* REQUIRED WORK
Transcribe the records below in full; pictures stay out of the copy.

[Opening EXTRACTED INFORMATION section]

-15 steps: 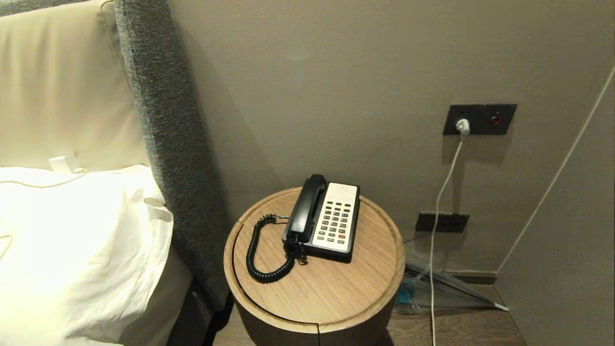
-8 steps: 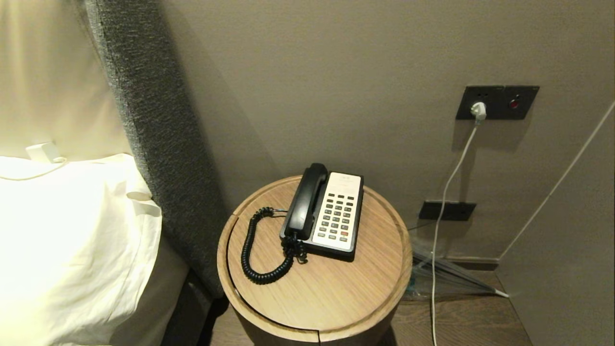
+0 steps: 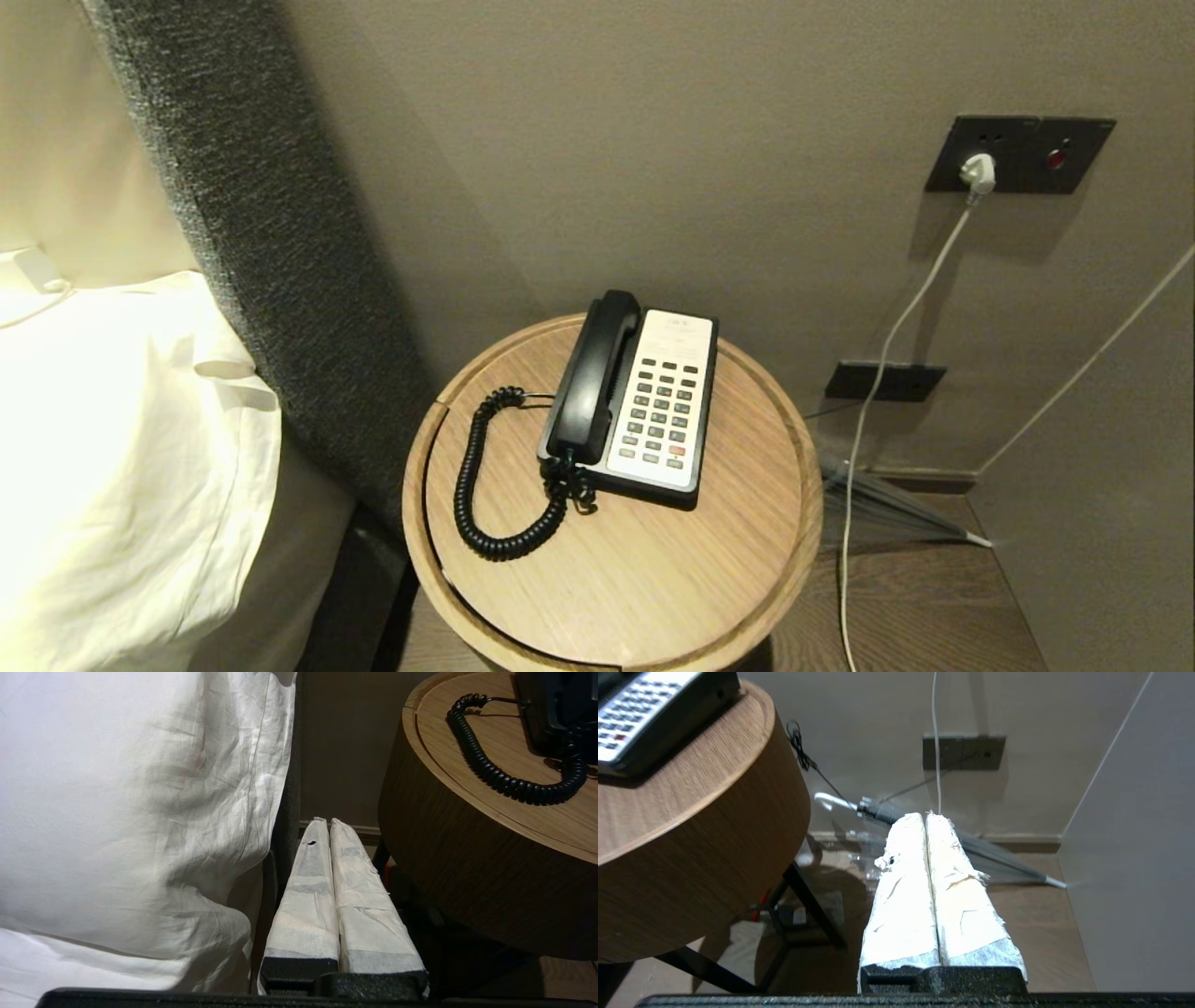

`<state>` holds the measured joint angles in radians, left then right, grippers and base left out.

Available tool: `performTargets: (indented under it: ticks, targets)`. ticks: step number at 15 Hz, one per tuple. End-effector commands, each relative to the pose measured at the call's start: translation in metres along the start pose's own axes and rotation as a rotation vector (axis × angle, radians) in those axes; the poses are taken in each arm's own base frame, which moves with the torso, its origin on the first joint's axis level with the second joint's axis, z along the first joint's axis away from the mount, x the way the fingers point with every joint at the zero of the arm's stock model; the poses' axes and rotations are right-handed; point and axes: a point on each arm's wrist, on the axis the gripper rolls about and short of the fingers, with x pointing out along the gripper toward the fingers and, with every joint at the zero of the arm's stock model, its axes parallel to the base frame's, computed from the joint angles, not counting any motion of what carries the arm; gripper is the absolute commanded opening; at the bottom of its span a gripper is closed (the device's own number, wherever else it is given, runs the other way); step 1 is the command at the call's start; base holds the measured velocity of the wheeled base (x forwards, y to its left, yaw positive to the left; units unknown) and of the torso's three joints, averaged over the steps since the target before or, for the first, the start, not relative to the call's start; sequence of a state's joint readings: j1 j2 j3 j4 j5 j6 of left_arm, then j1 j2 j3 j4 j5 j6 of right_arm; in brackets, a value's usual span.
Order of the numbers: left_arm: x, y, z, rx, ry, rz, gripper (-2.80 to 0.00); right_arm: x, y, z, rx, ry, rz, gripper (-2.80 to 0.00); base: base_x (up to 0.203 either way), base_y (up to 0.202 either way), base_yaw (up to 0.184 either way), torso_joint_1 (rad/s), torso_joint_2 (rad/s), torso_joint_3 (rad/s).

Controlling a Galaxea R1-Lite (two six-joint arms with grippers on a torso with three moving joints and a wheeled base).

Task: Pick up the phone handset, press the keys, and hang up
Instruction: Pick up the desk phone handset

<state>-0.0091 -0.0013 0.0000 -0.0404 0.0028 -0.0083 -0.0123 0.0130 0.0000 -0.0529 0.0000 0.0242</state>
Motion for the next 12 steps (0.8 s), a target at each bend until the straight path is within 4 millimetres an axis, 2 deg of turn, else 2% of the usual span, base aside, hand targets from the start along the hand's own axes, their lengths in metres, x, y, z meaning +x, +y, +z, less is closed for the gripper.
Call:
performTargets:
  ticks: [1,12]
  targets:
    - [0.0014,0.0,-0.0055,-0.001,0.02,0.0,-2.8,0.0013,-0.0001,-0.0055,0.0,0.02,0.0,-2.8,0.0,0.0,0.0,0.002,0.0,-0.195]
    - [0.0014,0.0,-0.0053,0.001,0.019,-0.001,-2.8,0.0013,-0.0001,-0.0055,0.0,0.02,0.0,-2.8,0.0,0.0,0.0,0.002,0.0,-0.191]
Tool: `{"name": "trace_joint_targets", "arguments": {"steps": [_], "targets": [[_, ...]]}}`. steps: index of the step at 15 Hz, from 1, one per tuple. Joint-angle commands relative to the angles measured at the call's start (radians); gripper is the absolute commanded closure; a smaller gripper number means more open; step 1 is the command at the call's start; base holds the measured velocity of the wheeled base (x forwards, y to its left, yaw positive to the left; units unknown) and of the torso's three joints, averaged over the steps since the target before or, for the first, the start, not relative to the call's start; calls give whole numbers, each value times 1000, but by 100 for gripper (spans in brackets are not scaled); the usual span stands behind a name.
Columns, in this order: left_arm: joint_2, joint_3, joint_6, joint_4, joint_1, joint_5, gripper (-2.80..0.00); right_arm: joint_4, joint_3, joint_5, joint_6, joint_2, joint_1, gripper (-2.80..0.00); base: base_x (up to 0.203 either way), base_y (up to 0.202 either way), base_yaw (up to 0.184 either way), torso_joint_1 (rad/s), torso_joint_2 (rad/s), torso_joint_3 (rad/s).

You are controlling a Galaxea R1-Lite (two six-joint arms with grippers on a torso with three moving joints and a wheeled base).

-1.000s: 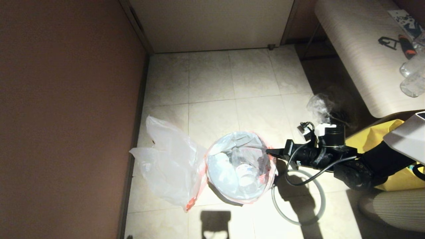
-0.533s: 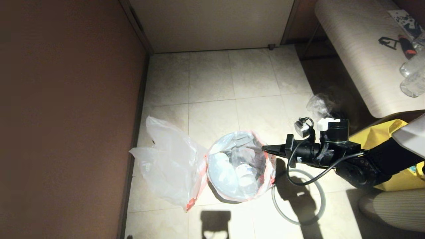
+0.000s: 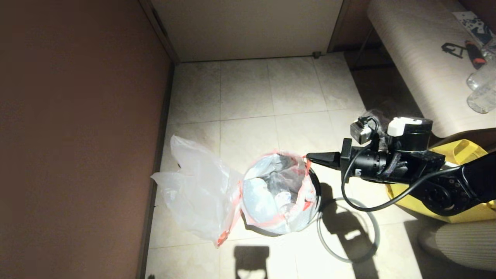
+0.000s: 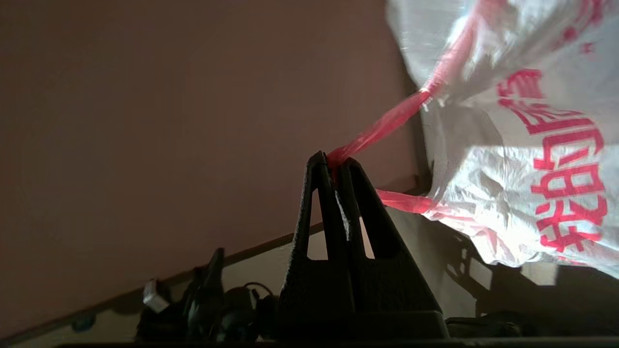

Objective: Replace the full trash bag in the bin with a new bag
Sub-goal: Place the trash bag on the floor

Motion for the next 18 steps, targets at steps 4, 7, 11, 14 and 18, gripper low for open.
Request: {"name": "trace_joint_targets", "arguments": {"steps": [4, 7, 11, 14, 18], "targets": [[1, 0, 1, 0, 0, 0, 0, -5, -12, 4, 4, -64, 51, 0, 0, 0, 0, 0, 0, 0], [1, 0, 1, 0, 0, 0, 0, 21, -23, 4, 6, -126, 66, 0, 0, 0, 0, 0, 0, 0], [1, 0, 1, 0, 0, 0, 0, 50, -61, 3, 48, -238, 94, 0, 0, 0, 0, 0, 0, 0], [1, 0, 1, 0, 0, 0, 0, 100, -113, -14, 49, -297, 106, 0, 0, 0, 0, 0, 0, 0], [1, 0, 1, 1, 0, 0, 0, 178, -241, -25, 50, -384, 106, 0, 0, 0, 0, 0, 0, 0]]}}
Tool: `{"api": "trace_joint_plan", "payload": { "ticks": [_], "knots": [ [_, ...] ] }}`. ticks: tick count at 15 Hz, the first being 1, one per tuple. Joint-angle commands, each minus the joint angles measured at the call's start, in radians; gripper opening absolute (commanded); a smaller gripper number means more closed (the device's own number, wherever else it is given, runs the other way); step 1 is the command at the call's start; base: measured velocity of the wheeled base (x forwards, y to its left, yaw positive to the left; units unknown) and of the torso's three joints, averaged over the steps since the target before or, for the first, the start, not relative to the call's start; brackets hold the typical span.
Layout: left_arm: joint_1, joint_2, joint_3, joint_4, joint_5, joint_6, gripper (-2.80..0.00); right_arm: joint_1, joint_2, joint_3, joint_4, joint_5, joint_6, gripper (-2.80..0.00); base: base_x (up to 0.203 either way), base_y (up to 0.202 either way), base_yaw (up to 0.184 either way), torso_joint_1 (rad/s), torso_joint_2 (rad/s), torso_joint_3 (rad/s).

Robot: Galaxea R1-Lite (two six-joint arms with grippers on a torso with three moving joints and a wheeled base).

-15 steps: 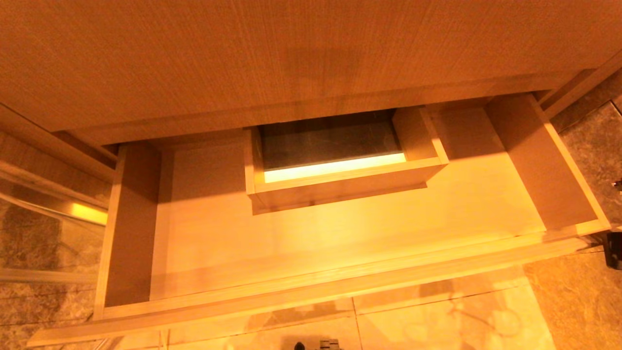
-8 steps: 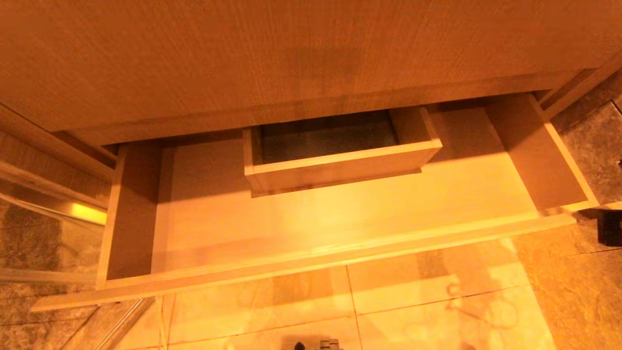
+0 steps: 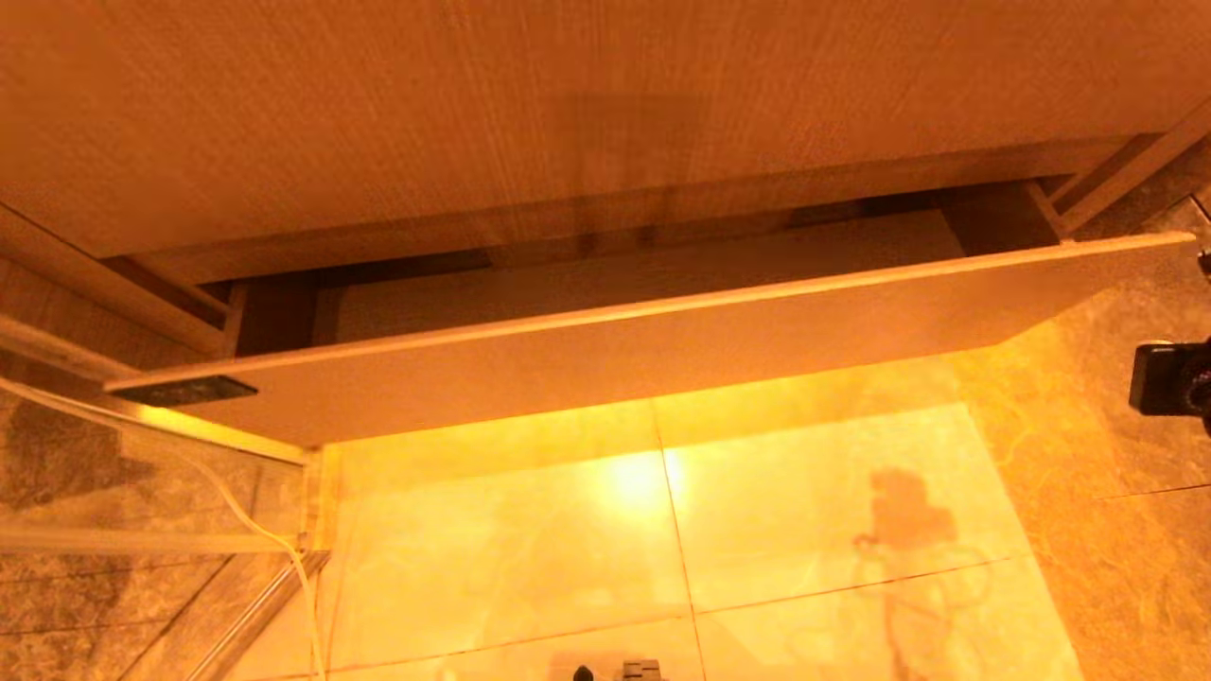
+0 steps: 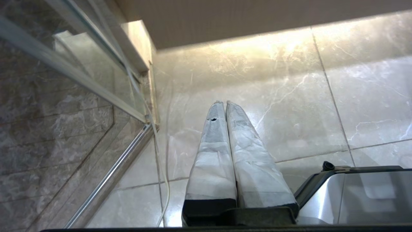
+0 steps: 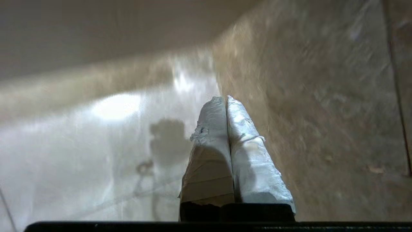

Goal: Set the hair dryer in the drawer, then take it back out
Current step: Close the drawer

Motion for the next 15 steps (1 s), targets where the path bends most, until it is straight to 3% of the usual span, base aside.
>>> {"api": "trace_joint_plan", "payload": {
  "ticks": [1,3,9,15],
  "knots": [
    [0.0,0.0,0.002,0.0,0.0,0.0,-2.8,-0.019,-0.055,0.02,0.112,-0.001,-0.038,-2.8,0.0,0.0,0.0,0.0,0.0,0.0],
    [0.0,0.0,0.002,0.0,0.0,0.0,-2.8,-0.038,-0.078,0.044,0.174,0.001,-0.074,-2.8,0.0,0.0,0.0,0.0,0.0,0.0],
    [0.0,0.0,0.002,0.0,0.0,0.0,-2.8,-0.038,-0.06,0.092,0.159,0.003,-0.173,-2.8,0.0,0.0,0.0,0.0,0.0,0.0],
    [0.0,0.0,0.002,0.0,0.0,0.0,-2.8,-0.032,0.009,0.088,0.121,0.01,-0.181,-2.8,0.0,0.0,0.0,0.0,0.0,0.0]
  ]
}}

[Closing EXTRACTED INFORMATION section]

* ANSWER SPACE
-15 steps: 
-8 steps: 
+0 steps: 

`<state>` holds the measured joint angles in radians, left then right, grippers and base left out.

Available tool: `performTargets: (indented under it: ticks, targets)`. ticks: step number at 15 Hz, one per tuple. End-effector commands, each relative to the pose measured at the call's start: translation in metres along the start pose's own axes and rotation as a rotation vector (axis × angle, radians) in those axes; the poses are taken in each arm's own base frame, which moves with the torso, its origin on the first joint's axis level with the second joint's axis, z along the first joint's axis away from the mount, x the way the fingers point with every joint at the zero of the arm's stock model; the poses' axes and rotations are right-handed; point and axes: a point on each arm's wrist, on the axis the gripper rolls about and short of the fingers, with x pointing out along the gripper toward the fingers and, with every joint at the zero of the arm's stock model, its axes parallel to the base frame's, computed from the joint angles, not counting any motion of what carries the arm; gripper is the absolute commanded opening; at the bottom of its span a gripper is closed (the device's own number, wherever else it is given, runs the other way); step 1 is the command at the call's start; base holds the measured velocity of the wheeled base (x forwards, y to its left, yaw positive to the left; units unknown) and of the torso's three joints, averaged over the steps since the target before or, for the first, the start, not relative to the call's start; sequence of a state's joint readings: j1 j2 j3 j4 j5 j6 of left_arm, then j1 j2 j3 j4 j5 j6 of right_arm; in brackets, a value's usual span.
Order of the numbers: left_arm: x, y, z, rx, ry, rz, gripper (-2.80 to 0.00); right_arm: x, y, z, rx, ry, rz, gripper (-2.80 to 0.00); base: base_x (up to 0.203 either way), base_y (up to 0.202 either way), base_yaw (up to 0.184 either way), torso_joint_1 (rad/s), torso_joint_2 (rad/s), torso_joint_3 (rad/s).

Controlling a Galaxea R1-Lite (two six-joint arms with grippers on a torso with three moving joints and a wheeled base).

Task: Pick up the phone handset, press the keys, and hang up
Instruction: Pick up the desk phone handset

<state>-0.0091 -0.0013 0.0000 -0.0404 0.0028 -0.0083 -0.0123 0.0130 0.0000 -0.0529 0.0000 0.0242</state>
Motion for the next 12 steps (0.8 s), a target at each bend until the straight path is within 4 millimetres an axis, 2 deg of turn, else 2% of the usual span, base aside, hand targets from the start along the hand's own axes, their lengths in metres, x, y, z meaning +x, +y, +z, less is closed for the gripper.
Call:
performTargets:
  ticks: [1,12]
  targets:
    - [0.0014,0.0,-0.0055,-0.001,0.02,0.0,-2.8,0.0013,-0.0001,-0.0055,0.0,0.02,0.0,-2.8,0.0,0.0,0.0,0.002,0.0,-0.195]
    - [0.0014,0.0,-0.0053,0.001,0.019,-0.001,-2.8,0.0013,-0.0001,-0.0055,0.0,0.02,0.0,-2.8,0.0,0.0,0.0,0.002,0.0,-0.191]
Tool: `{"name": "trace_joint_targets", "arguments": {"steps": [_], "targets": [[_, ...]]}}`. steps: index of the step at 15 Hz, from 1, one per tuple. Joint-angle commands relative to the angles measured at the call's start (radians); gripper is the absolute commanded closure; a smaller gripper number means more open; step 1 is the command at the call's start; base holds the measured velocity of the wheeled base (x forwards, y to its left, yaw positive to the left; units unknown) and of the torso's three joints, averaged over the steps since the target before or, for the first, the start, not relative to the call's start; calls give whole numbers, each value times 1000, but by 100 for gripper (spans in brackets are not scaled); the usual span stands behind a name.
Columns, in this order: left_arm: joint_2, joint_3, joint_6, joint_4, joint_1, joint_5, gripper (-2.80..0.00); right_arm: joint_4, joint_3, joint_5, joint_6, joint_2, joint_1, gripper (-2.80..0.00); base: base_x (up to 0.203 either way), base_y (up to 0.202 either way), base_yaw (up to 0.184 either way), torso_joint_1 (rad/s), torso_joint_2 (rad/s), torso_joint_3 (rad/s).

You are controlling a Galaxea R1-Lite (two six-joint arms with grippers on a torso with three moving joints and a wheeled base).

-1.000s: 
-0.533s: 
+0.000s: 
+0.000s: 

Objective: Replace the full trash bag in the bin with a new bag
Sub-goal: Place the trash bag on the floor

Motion for the next 18 steps, targets at steps 4, 7, 11, 14 and 18, gripper low for open.
Request: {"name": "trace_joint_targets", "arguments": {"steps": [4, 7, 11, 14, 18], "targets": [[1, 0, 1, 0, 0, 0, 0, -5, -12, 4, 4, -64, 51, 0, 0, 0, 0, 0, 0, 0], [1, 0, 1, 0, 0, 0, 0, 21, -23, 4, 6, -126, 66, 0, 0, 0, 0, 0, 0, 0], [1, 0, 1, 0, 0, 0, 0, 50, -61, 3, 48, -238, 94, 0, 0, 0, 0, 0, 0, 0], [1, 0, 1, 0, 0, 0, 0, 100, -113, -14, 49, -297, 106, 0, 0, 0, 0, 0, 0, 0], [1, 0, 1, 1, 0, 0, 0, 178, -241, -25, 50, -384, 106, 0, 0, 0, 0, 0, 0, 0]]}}
Tool: `{"api": "trace_joint_plan", "payload": { "ticks": [_], "knots": [ [_, ...] ] }}`. ticks: tick count at 15 Hz, the first being 1, one per tuple. Joint-angle commands, each minus the joint angles measured at the call's start, in radians; gripper opening absolute (commanded); a smaller gripper number means more closed (the device's own number, wherever else it is given, runs the other way); step 1 is the command at the call's start; base: measured velocity of the wheeled base (x forwards, y to its left, yaw positive to the left; units unknown) and of the torso's three joints, averaged over the steps since the target before or, for the first, the start, not relative to the call's start; brackets hold the typical span.
Layout: left_arm: joint_1, joint_2, joint_3, joint_4, joint_5, joint_6, gripper (-2.80..0.00); right_arm: joint_1, joint_2, joint_3, joint_4, joint_5, joint_6, gripper (-2.80..0.00); base: base_x (up to 0.203 either way), base_y (up to 0.202 either way), base_yaw (up to 0.184 either way), torso_joint_1 (rad/s), torso_joint_2 (rad/s), torso_joint_3 (rad/s).

Robot: Galaxea R1-Lite (two six-joint arms with grippers on a torso with three moving joints and a wheeled base).

-15 steps: 
-8 steps: 
+0 steps: 
+0 steps: 
+0 steps: 

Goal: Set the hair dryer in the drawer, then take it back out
Current step: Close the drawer

Motion for the next 15 steps (1 s), targets where the path bends most, until it is straight to 3% of the usual span, base aside.
>>> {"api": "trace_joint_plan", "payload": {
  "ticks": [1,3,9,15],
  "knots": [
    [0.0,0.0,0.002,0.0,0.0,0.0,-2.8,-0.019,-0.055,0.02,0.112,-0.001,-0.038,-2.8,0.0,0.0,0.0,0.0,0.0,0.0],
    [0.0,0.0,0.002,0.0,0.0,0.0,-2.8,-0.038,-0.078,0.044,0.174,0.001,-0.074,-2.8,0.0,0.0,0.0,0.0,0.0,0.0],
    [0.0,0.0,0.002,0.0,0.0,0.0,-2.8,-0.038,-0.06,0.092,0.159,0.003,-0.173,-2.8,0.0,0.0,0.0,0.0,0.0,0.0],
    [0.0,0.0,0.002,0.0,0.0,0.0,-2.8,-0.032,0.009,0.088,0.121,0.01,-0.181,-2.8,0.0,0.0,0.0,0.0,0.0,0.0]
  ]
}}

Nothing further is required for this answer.